Re: [PATCH 07/16] git-read-tree: take --submodules option

Junio C Hamano <junkio@xxxxxxx> · Fri, 18 May 2007 20:59:48 -0700

Alex Riesen <raa.lkml@xxxxxxxxx> writes:

> Sven Verdoolaege, Sat, May 19, 2007 00:08:26 +0200:
> ...
>> The reason for not putting this in shouldn't be that someone doesn't
>> think it is useful; the reason should be that my code is crap.
>
> The code is not a problem. It can be also discarded because you
> implemented something no one wants.

More specifically, at the very high level, what you do and what
people want to happen might share the description (e.g. "this
allows checkout of subprojects", or "this implements clone of
superproject to recurse") but with semantics that may be
different from what people would want (I am not saying that is
the case, as I do not think the current discussion concluded
yet).  The _first_ implementation that goes in the mainline
pretty much sets the _semantics_ so we would need to be extra
careful, all the more so as this is a feature many people seem
to want.

> I just meant to say, that even if no one wants your subproject cloning
> code, _I_ support your checkout effort and I am asking for it to be
> put in.
>
> "First", as the cloning discussion does not seem to be finished (and,
> as I said, I am not interested in cloning anyway).

It was partly my fault that I mentioned "clone" example in the
original message, and then let the discussion drifted to a
tangent of the clone topic, namely, how the URL would be
determined to clone the subproject from.

I would agree that checkout is a more fundamental operation, and
I wanted to make that clear in my message, but checkout and
clone has certain chicken-and-egg factor between them.  After
the clone of superproject, checking it out recursively would
need cloning the subprojects.  Also after a clone of
superproject without the recursive behaviour, when the user
explicitly asks a subproject to be checked out, somebody needs
to do a clone before the subject can be checked out.

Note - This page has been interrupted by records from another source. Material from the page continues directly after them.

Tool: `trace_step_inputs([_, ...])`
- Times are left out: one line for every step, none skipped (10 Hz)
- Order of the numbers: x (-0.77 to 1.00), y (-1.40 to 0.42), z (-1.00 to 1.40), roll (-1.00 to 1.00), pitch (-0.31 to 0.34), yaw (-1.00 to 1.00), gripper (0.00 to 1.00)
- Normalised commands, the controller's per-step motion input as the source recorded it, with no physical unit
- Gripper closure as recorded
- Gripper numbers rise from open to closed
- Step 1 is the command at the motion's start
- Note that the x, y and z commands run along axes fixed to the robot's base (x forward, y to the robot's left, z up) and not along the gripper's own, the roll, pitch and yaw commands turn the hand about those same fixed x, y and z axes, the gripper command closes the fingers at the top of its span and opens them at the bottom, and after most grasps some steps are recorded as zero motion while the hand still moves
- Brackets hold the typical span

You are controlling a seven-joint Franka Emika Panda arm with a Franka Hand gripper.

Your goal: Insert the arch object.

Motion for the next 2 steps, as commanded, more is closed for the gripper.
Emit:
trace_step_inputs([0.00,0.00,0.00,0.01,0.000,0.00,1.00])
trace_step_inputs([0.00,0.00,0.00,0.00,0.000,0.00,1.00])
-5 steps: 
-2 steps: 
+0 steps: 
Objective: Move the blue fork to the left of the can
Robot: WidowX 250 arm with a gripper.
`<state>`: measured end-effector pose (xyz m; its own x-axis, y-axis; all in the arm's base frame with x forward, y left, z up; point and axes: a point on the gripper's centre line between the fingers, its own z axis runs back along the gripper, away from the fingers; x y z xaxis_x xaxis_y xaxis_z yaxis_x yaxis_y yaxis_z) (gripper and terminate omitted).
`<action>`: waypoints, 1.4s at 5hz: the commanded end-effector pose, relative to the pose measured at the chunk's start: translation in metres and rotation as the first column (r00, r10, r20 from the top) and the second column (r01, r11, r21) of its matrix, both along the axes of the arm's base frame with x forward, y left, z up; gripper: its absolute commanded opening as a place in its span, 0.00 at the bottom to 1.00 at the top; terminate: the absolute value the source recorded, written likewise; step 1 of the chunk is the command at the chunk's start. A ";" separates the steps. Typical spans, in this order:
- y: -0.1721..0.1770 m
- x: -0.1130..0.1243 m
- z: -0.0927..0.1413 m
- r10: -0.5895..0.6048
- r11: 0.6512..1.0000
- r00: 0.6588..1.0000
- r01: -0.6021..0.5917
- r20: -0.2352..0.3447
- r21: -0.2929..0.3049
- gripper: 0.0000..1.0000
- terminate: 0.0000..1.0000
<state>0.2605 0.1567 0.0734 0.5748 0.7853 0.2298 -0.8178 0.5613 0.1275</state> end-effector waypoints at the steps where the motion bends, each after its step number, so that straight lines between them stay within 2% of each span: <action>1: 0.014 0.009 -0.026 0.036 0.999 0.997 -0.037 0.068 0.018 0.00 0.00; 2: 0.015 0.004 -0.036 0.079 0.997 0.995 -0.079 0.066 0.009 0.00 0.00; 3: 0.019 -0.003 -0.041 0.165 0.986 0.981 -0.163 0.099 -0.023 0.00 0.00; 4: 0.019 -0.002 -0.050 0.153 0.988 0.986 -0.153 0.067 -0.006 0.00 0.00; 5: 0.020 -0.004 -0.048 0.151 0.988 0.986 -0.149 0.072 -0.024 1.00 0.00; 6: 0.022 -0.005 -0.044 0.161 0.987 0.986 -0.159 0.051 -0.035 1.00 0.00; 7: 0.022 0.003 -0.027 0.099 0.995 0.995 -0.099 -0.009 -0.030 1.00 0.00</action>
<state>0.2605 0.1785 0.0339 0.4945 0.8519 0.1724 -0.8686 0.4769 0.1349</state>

Having said that, let's throw out an strawman for checkout
proper and then merge.

The user may or may not want to deal with subprojects, and for
something truly large like the KDE case, which is where the
superproject support is really needed, a large On/Off switch
where an option --subproject makes everything checked out and no
subproject is checked out without it is not a usable option.
I've already outlined how the .git/config file can be used to
define which subprojects are of interested so that the Porcelain
layer can decide which ones to recurse into and which ones to
leave alone.  The design is NOT the only possible/sensible one,
and I am sure other people will come up with much nicer
organization, but I would consider that is just the matter of
details.

Now, suppose "git checkout" needs to recurse into one
subdirectory that is to have a subproject.  There are three
cases:

 (1) There is no git repository yet (the plumbing layer already
     makes sure there is a directory, but does not do anything
     else).

 (2) There already is a git repository there, which is the
     correct repository (perhaps determined by .gitmodules and
     .git/config in the superproject, or presense of the commit
     that is recorded in the superproject's index).

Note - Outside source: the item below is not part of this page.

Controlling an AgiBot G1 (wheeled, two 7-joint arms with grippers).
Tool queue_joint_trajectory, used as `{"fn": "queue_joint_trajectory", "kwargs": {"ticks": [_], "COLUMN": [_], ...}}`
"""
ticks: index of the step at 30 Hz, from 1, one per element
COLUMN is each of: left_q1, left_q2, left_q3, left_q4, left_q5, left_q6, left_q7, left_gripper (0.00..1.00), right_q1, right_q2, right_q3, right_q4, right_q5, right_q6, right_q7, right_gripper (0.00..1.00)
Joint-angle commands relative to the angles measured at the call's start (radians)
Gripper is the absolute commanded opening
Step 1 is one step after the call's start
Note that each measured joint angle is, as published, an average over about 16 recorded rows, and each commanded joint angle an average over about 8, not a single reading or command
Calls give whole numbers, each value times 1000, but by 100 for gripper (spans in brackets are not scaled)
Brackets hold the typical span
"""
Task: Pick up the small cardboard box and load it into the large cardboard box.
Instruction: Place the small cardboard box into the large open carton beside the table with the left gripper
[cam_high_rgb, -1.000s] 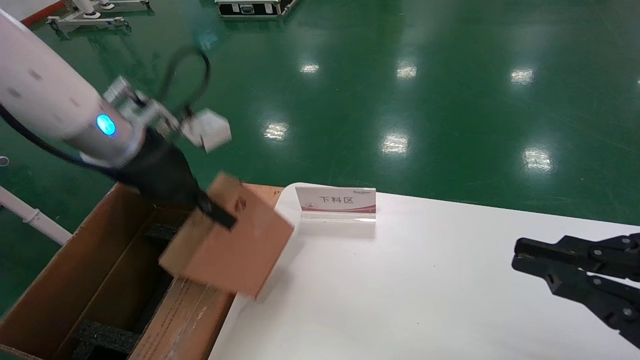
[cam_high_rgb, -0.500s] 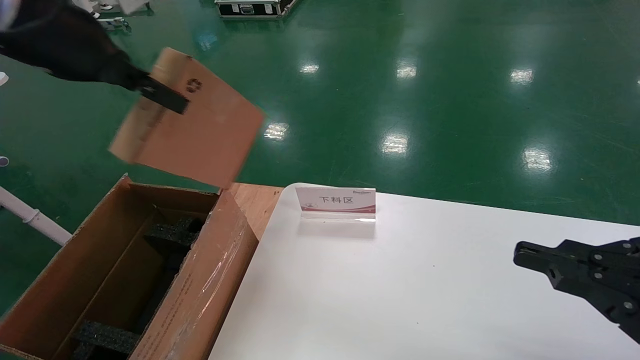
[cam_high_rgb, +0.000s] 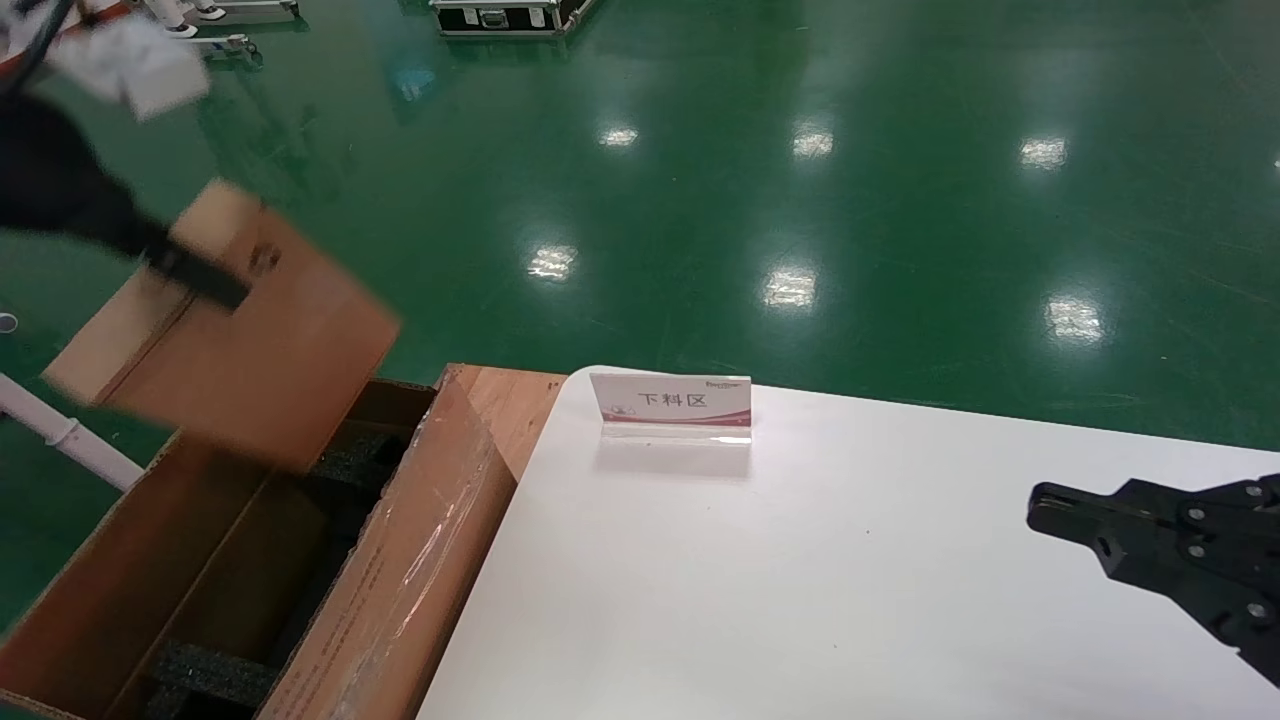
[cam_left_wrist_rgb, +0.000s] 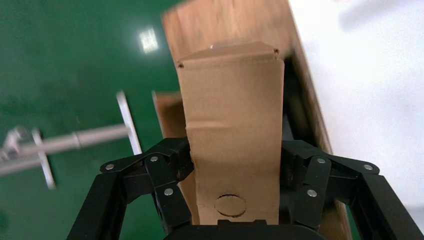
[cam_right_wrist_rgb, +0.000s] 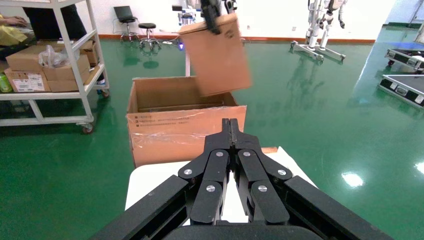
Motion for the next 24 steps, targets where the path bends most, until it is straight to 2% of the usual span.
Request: {"fn": "queue_joint_trajectory", "kwargs": {"ticks": [1,3,4,11,12,24], "left_q1": [-30,-49,-56,-58,-53,78], "left_q2": [-8,-15,-18,-38,-42,-66], "left_q3": [78,137,163,280,289,333], "left_q4": [-2,-5,-6,-12,-12,37], "left_q5": [-23,-43,-52,-93,-96,-91], "left_q6": [0,-3,-5,-30,-36,-157], "left_q7": [-2,-3,-4,-8,-7,1], "left_gripper": [0,0,0,0,0,0], "right_q1": [0,0,0,0,0,0], "right_q2": [0,0,0,0,0,1], "right_q3": [0,0,0,-1,-1,-2], "right_q4": [0,0,0,0,0,0], "right_q5": [0,0,0,1,1,1], "right_q6": [0,0,0,0,0,1], "right_q7": [0,0,0,0,0,-1], "right_gripper": [0,0,7,94,100,100]}}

 (3) There is a git repository but it is not the correct one.

We've discussed in the other thread about what to do in case
(1) to some degree.

For case (2), I think what should happen there is an equivalent
of this:

	$ commit=$(git-rev-parse :subproject)
        $ cd subproject
	$ git-rev-parse --verify $commit || git fetch || barf
        $ git checkout $commit

That is,

 - figure out what commit should be checked out from
   superproject index;

 - make sure the named commit exists, or fetch to make it exist.

 - go there and check out that commit; this implies two things:

   1. if there are local changes, it will be carried along and we
      checkout the named commit;

   2. the repository's HEAD becomes detached;

It is entirely possible that the repository is the _correct_ one
but not quite up to date, and you haven't fetched $commit.  This
is really a variant of (1) -- before being able to check out,
somebody has to clone the subproject.  Before being able to
check out to update the latest, somebody has to fetch in the
subproject.

If there are local changes, we would not at least lose them.  If
you want to get to a clean slate, you can cd there and perform
"git reset --hard".  If you want to mark that commit in the
subproject, you may want to do "git checkout -b branch" after
the recursive checkout from the superproject detached the HEAD
to the commit.

There is another variant that has already been suggested.  The
superproject tree and index could record 0{40} object name for
the subproject, and say "whatever commit happens to be at the
tip of the branch of subproject" (and most likely that URL and
branch information would come from .gitmodules and confirmed in
the .git/config file).  In such a case, the above outline would
be adjusted _BUT_ I think what would be checked out will not be
the named branch (e.g. refs/heads/master) itself, but the remote
branch that tracks it (e.g. refs/remotes/origin/master).

While I am at it, let me think aloud as to what I _think_ should
happen in a superproject merge.

 - Carry out the tree-level 3-way merge.  If it trivially
   resolves at the tree-level, we are happy.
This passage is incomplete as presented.